The area once hosted an orphanage run by the Masonic Lodge. But when funding dried up, the masons closed the orphanage in 2005 and the land was sold, according to the Renaissance Heights United website. A group of real estate investors bought the Masonic Home, and launched the development effort. 

The community has seen more than $300 million invested and 600 jobs created so far, Mosley said. Funders in the community include Columbia Residential, Charles Schwab Bank and individual donations. 

The neighborhood now has mixed-income and senior apartments, schools, shops and health services in the area. 

A map of Renaissance Heights and developments. (Courtesy photo | Kenny Mosley, Renaissance Heights Foundation)

Mosley believes being a leader in the community revitalization space means being a problem-solver, solution-finder and a good listener. The most important role, he added, is being an educator.

“I do believe that education is the equalizer,” Mosley said. “Because when you’re educated, you can make healthier decisions, healthier choices.” 

The path to his role wasn’t straightforward or planned, Mosley said. 

He grew up with a family who are gospel enthusiasts and musically inclined. The music of artists like James Brown, Aretha Franklin and Sammy Davis Jr. was always playing in his childhood home. 

Family members were expected to be in the choir or play an instrument. In middle school and high school, Mosley said, he was expected to be involved in a music program such as orchestra, choir or band. 

Sports or other extracurricular activities were encouraged, but the foundation of his family has always been music, he said. 

“We did community through music,” Mosley said. “Basically, it was our home.” 

His gift wasn’t necessarily in music – he wasn’t the best vocalist. When he turned 7, he started to find what he was good at: physical activity. His mother enrolled him in tap and ballet dancing, where he learned coordination and rhythm.

“I was the kid growing up where I had football practice, basketball practice, ran track, all of that,” he said. “But I also had my bag with my dance shoes.” 

As a teenager, Mosley worked at summer camps for people with disabilities — what he calls one of the best things that ever happened to him. 

“That really inspired me to not only want to work with and advocate for able-bodied and behavior … quote unquote, ‘normal,’ but, everybody, right? All,” he said. 

What started as choreographing show tunes for his school show choir turned into a career. He was eventually hired to travel to local different high schools to choreograph for competitive teams. 

While he didn’t know it at the time, those experiences taught him about the power of connection that he uses in his role today.

“I got to travel this country and see the different communities and the people that made up those communities, engage with them, build relationships with them,” he said. 

In college, Mosley studied adaptive physical education and health at college at Ball State, along with getting certified as a trainer and facilitator at the National Academy of Sports Medicine. 

When working as the wellness director at the local YMCA in Indianapolis, he conducted research and helped implement national programming for chronic disease prevention and social determinants of health. Those issues are important to him — many of his family members had chronic diseases such as high blood pressure and diabetes.

The YMCA played a big part in his own neighborhood being revitalized, Mosley said.

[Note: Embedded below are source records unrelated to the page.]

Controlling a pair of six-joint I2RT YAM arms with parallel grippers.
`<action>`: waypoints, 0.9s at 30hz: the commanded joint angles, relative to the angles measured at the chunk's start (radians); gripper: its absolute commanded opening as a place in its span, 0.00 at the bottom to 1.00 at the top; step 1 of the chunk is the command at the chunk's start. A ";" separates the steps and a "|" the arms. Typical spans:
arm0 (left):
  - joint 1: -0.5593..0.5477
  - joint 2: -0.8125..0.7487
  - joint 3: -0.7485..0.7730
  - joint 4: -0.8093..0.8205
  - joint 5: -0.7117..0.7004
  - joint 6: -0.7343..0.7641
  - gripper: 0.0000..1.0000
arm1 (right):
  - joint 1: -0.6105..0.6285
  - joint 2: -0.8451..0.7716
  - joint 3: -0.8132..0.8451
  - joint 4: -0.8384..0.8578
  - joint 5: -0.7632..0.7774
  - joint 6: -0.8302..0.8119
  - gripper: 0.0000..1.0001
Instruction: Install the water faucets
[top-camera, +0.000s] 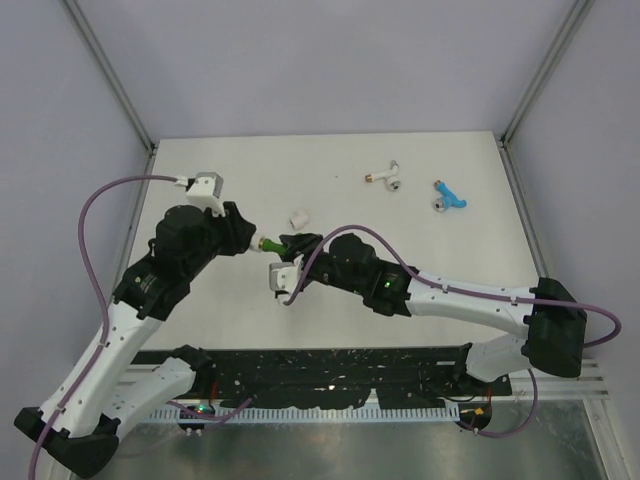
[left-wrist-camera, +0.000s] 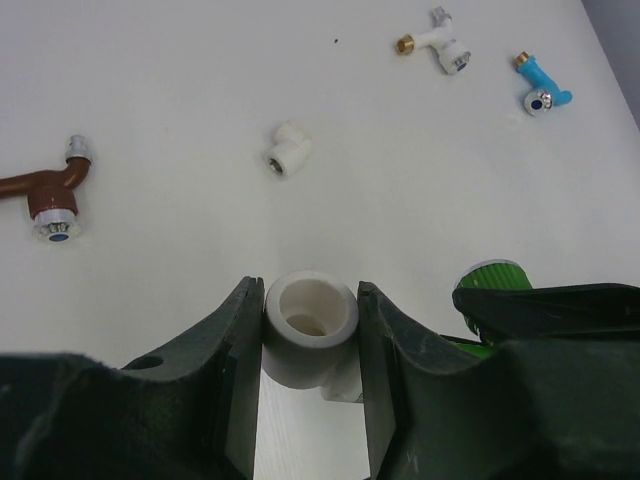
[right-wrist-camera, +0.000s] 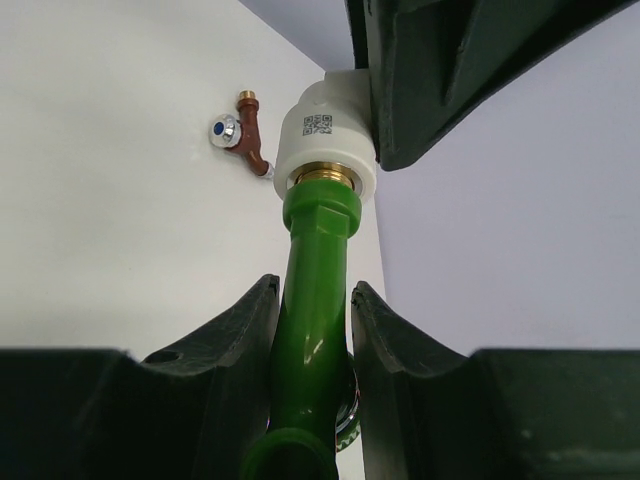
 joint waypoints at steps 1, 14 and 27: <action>-0.023 -0.041 -0.022 0.225 0.110 -0.022 0.00 | 0.007 -0.021 0.074 0.010 -0.081 0.122 0.05; -0.031 -0.103 -0.117 0.351 0.102 -0.019 0.00 | -0.005 0.002 0.161 -0.056 -0.125 0.430 0.05; -0.046 -0.207 -0.245 0.502 0.054 -0.015 0.00 | -0.050 -0.007 0.119 0.104 -0.121 0.849 0.05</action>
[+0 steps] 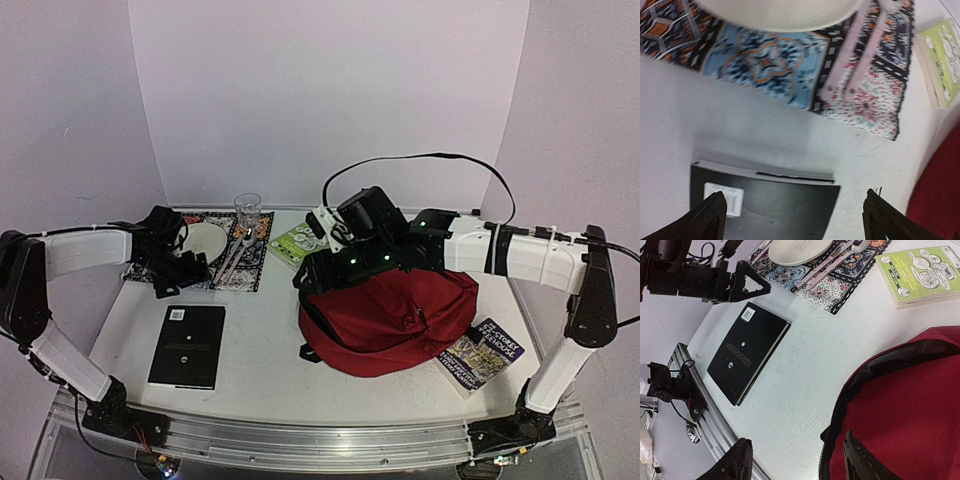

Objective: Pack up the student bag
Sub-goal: Adjust the book at the center of the board, then move the book to the center of the board.

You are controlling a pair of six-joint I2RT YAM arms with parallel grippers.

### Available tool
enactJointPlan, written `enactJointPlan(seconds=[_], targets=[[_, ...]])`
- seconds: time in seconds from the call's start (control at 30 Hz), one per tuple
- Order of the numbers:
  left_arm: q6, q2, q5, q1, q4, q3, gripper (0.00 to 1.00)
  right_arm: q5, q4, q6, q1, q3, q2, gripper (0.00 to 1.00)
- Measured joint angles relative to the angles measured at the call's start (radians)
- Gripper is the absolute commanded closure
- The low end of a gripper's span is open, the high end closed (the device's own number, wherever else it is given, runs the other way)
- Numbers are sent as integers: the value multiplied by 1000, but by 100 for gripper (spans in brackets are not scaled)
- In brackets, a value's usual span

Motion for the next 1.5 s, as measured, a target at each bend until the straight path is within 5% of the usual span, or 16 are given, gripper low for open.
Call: enactJointPlan(seconds=[0.53, 0.93, 1.5], targets=[[-147, -109, -74, 57, -153, -191, 1, 3, 31, 63, 27, -16, 0, 27], [-148, -92, 50, 53, -99, -222, 3, -16, 82, 119, 59, -27, 44, 27], [-373, -61, 169, -208, 227, -252, 2, -85, 150, 212, 74, -116, 80, 29]])
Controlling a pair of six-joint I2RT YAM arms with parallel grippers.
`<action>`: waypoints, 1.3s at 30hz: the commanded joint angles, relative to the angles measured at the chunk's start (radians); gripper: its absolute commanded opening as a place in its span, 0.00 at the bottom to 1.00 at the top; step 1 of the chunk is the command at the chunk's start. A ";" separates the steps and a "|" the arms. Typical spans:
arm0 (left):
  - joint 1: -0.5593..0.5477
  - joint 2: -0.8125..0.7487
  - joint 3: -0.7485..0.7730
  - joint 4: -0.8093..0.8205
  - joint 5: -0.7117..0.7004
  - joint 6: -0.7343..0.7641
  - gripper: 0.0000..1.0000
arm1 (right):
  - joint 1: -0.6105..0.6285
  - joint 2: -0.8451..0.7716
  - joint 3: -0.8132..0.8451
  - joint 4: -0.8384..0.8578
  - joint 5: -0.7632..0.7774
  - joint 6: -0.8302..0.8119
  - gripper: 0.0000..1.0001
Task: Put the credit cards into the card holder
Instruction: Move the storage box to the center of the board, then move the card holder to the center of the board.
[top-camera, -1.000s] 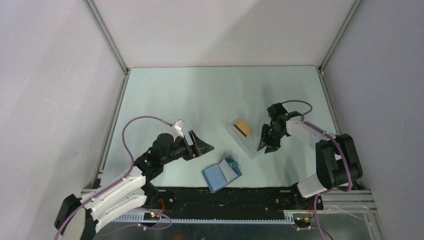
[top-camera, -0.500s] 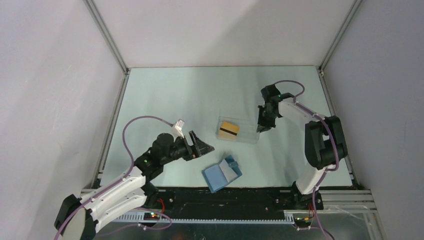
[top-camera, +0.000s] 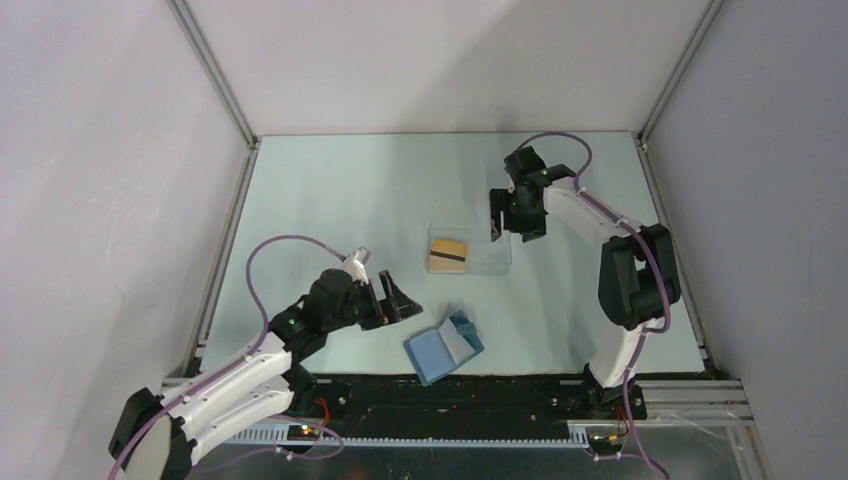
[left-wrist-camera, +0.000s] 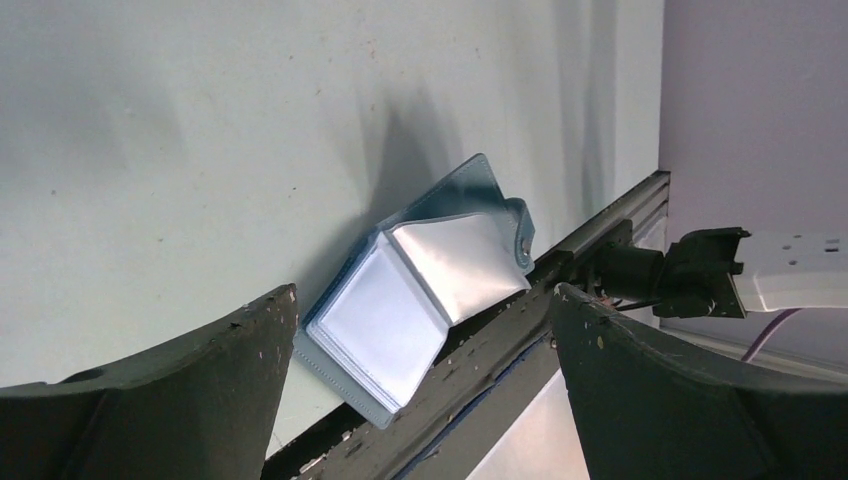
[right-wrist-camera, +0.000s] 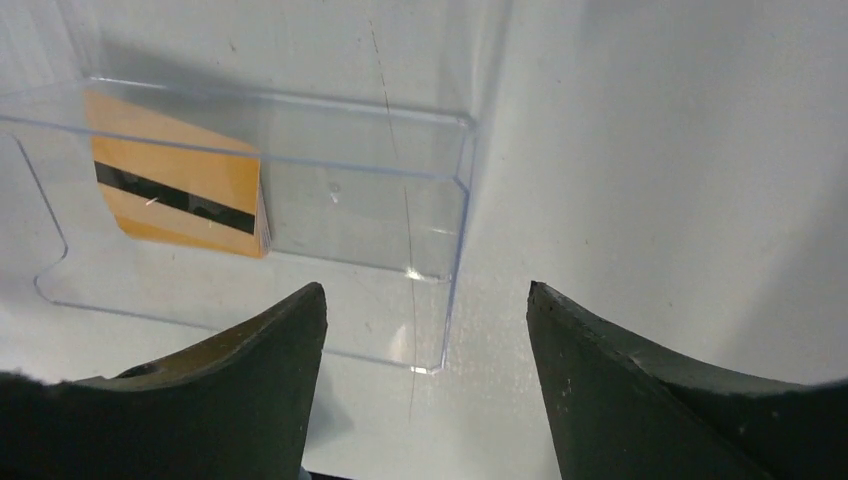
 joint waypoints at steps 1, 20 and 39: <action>0.005 -0.030 0.030 -0.031 -0.043 -0.005 1.00 | 0.021 -0.134 0.050 -0.073 0.021 -0.002 0.78; 0.005 -0.101 -0.010 -0.131 -0.113 -0.041 1.00 | 0.536 -0.194 -0.178 -0.076 -0.064 0.060 0.81; 0.005 -0.113 -0.002 -0.131 -0.101 -0.022 1.00 | 0.470 0.037 -0.186 -0.075 -0.260 0.004 0.41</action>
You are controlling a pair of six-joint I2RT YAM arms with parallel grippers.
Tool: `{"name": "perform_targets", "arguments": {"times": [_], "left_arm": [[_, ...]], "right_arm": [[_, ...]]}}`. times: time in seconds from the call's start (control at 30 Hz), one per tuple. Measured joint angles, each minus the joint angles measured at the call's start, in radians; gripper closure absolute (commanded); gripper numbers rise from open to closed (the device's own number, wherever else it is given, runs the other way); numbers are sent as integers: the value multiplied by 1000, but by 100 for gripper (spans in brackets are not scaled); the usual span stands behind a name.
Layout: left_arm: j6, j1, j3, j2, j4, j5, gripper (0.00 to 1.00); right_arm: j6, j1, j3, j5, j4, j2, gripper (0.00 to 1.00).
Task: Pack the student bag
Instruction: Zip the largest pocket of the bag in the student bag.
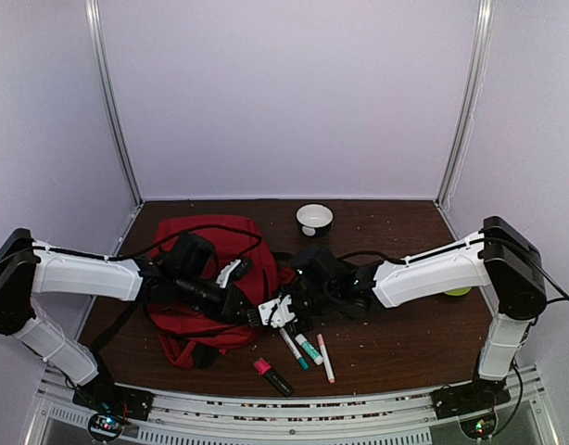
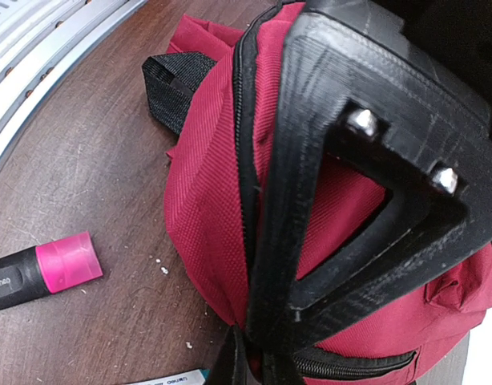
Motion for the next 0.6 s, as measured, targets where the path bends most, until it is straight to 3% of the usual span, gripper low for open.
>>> {"name": "perform_targets", "arguments": {"times": [0.2,0.5,0.6], "left_arm": [[-49,26,-11,0,44,44,100],[-56,52,-20,-5,51,79,100],[-24,53,-5,-14,-11,79,100]], "right_arm": [[-1,-2,0,-2,-5,-2,100],[-1,-2,0,-3,0,-4,100],[-1,-2,0,-5,-1,-4,100]]}}
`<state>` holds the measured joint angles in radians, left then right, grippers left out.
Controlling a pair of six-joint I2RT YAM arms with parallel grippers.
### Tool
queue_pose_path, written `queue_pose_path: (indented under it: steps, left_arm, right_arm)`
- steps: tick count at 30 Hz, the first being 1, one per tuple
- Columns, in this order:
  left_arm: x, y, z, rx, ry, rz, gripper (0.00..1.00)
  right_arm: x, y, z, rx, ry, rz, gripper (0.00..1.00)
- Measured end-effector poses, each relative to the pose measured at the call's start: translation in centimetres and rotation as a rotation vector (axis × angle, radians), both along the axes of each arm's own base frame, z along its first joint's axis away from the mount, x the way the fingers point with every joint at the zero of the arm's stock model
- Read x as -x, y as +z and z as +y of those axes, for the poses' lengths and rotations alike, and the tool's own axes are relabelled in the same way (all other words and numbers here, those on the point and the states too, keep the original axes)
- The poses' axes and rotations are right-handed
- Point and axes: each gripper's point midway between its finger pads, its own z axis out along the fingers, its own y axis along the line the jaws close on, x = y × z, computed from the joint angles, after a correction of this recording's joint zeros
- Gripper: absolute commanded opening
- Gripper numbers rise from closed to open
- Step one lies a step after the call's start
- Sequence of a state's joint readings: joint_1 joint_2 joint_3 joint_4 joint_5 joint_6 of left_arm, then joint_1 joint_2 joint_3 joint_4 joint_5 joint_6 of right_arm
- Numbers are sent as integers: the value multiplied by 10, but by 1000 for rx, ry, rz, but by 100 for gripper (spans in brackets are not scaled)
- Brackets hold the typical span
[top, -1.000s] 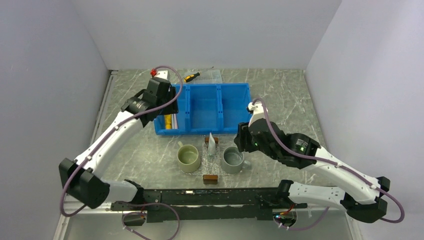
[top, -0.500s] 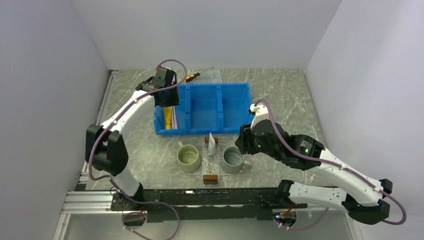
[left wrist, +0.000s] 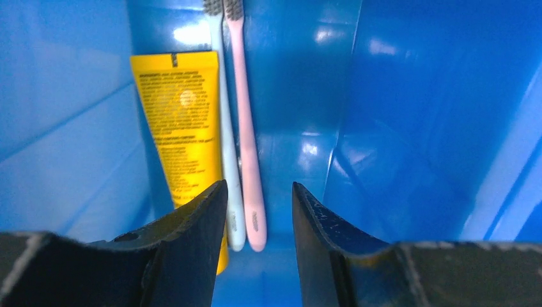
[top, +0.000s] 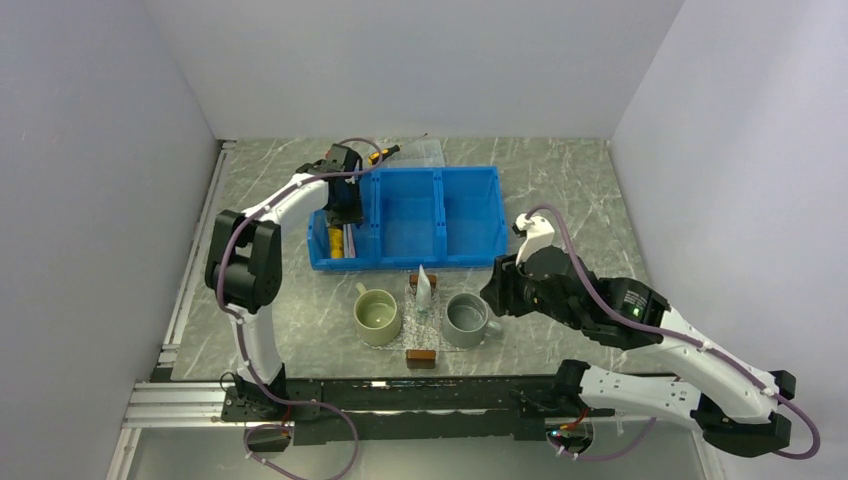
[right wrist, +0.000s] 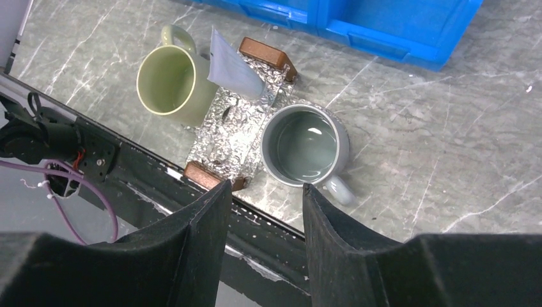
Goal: Prepare toiletry sets of a toothbrush and toothpaste on the tray
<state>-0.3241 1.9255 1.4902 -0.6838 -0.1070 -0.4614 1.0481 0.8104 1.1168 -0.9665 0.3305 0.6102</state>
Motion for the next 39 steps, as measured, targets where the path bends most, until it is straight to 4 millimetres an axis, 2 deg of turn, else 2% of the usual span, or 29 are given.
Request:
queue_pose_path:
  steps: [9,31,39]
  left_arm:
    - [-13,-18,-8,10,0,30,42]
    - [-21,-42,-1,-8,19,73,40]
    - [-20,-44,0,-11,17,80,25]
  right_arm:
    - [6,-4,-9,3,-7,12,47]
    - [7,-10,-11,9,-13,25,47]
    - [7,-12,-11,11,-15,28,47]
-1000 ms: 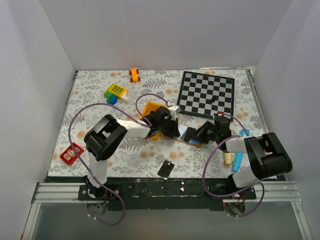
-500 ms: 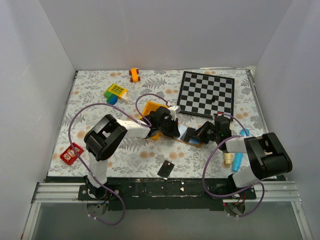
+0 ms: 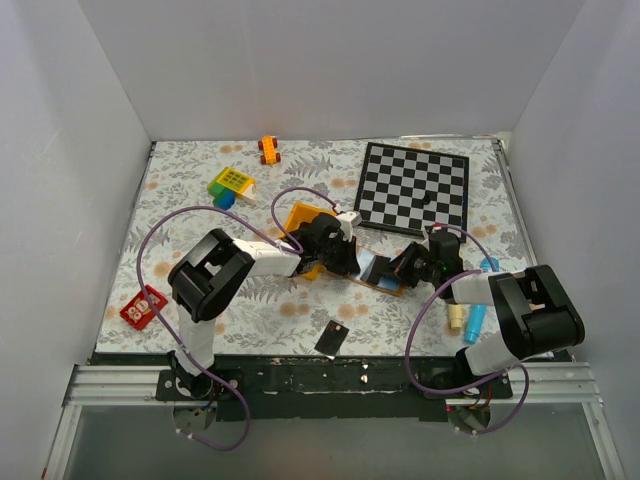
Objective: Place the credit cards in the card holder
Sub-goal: Insert the credit card into the card slot.
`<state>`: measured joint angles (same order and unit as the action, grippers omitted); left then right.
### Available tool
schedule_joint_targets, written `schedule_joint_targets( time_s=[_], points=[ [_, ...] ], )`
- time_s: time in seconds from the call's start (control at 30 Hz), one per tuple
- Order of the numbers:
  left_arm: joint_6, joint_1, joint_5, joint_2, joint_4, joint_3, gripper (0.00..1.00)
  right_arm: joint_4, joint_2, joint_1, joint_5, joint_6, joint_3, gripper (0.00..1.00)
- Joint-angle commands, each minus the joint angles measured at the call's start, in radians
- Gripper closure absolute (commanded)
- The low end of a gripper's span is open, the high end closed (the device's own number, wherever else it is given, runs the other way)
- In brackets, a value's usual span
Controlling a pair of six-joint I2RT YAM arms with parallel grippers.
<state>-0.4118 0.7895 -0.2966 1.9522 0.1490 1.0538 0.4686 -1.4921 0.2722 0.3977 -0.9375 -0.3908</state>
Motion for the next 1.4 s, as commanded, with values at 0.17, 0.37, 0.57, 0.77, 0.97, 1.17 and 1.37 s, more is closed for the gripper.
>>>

“At the time, I didn’t know a lot about the purpose-built model,” Mosley said. “Other than that there was a community wellness piece to it. And with the YMCA being one of the service delivery partners, I became the champion for the YMCA.” 

Mosley eventually knew he wanted to go from a partner to a quarterback in a purpose-built community model. In 2021, he became the executive director for the Renaissance Heights Foundation. 

Mark and Shauna Trieb were the investors who bought the 200 acres that used to be the Masonic orphanage, which is now a mixed-use development. They also started the Renaissance Heights Foundation. Mark Trieb serves as a  board member for the foundation and Shauna Trieb is the treasurer. 

Mosley has a huge heart for community building and work, Shauna Trieb said. She sees that through Mosley’s involvement in the community, from volunteering to do a bike day with children to building relationships with city staff and community members.

Mark Trieb said Mosley always has a smile on his face, is willing to listen and learn and holds a lot of empathy for clients – all attributes that encompass a good “point person.” 

“He’s got tremendous energy. He’s a spark plug and he gets things done,” Mark Trieb said. “We look back and say that that really was a happy day for us when he came on board.”

Revitalizing a community is about connecting and  empowering people, Mosley said, as well as serving as a conduit to bring their vision for a neighborhood to life. 

Bianca Kemp, operations manager at Uplift Education and a resident in Renaissance Heights, met Mosley through the Renaissance Heights Foundation. She describes Mosley as charismatic and a leader that is able to bring people together. 

 “He’s doing it from a sense that he really would like to see the community benefit from all of these different partners coming together. To actually give a much better experience to people who live within a community,”  Kemp said. “It’s not about trying to just get a community off the ground.”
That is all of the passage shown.